Eventually, the siblings come across a young man named Thomas (Kai Malina), who has a six-pointed star among his papers. Thomas has had years of practice surviving on the run, hiding out, and he’s able to procure food and transportation for the family. But Lore has been trained all her life to hate Jews, and the film very subtly tracks her growing confusion over those prejudices, and her adolescent feelings towards Thomas.
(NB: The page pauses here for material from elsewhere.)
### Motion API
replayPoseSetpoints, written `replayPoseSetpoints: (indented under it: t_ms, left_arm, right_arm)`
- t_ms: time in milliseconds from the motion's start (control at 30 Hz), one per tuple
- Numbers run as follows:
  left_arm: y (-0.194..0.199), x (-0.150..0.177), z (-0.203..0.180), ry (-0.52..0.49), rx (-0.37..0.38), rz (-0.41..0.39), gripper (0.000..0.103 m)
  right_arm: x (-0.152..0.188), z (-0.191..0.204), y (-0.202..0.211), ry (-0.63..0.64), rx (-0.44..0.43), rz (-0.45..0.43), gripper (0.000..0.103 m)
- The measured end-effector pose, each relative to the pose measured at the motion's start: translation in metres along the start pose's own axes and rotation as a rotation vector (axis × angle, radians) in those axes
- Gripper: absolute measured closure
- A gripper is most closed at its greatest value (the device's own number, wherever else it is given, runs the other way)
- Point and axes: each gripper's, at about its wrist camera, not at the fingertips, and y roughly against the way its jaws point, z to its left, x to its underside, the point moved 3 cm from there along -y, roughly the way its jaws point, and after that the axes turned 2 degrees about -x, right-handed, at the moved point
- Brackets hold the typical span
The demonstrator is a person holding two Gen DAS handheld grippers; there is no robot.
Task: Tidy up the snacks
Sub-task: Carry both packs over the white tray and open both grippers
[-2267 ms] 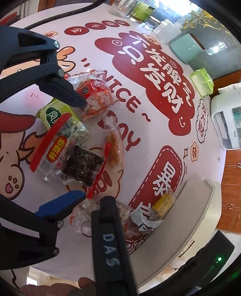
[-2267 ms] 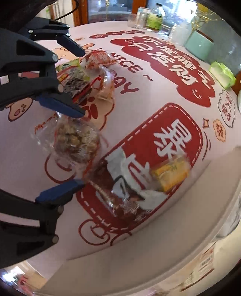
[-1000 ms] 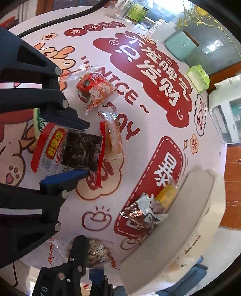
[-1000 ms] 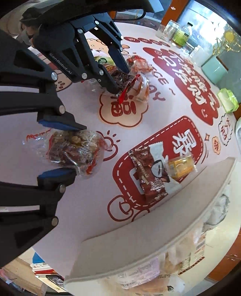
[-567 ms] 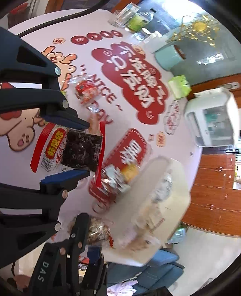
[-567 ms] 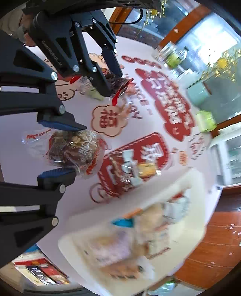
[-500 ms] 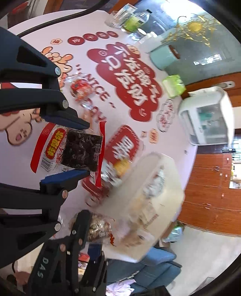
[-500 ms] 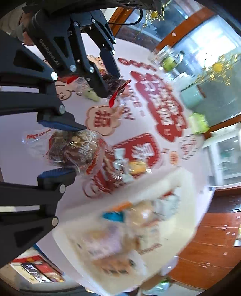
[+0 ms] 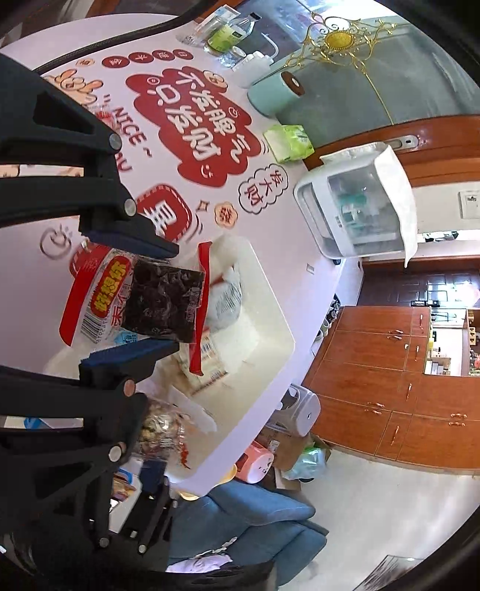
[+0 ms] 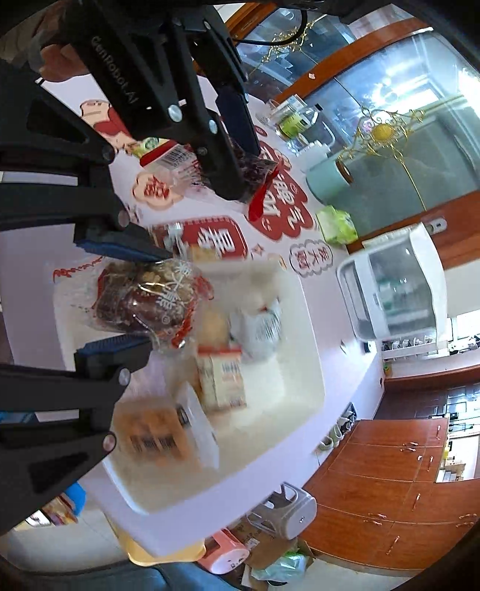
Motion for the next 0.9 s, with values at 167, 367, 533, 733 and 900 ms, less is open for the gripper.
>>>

One could have made a much more didactic film with the same story — German girl learns Jews aren’t so bad after all! — but Shortland is after something much more elliptical here. She ties Lore’s slow moral awakening to the universal transition of adolescence, as children come to realize that their parents don’t have all the answers, and come to rebel against those answers. It’s a tricky balanced to pull off, but “Lore” works, especially thanks to Rosendahl’s fearless, unvarnished performance.
Here’s a girl we should hate — I thought of her as the Nazi girl in “Schindler’s List” who nastily shouts “Good bye, Jews!” as Jewish families are rounded up — and yet we become deeply invested in her journey.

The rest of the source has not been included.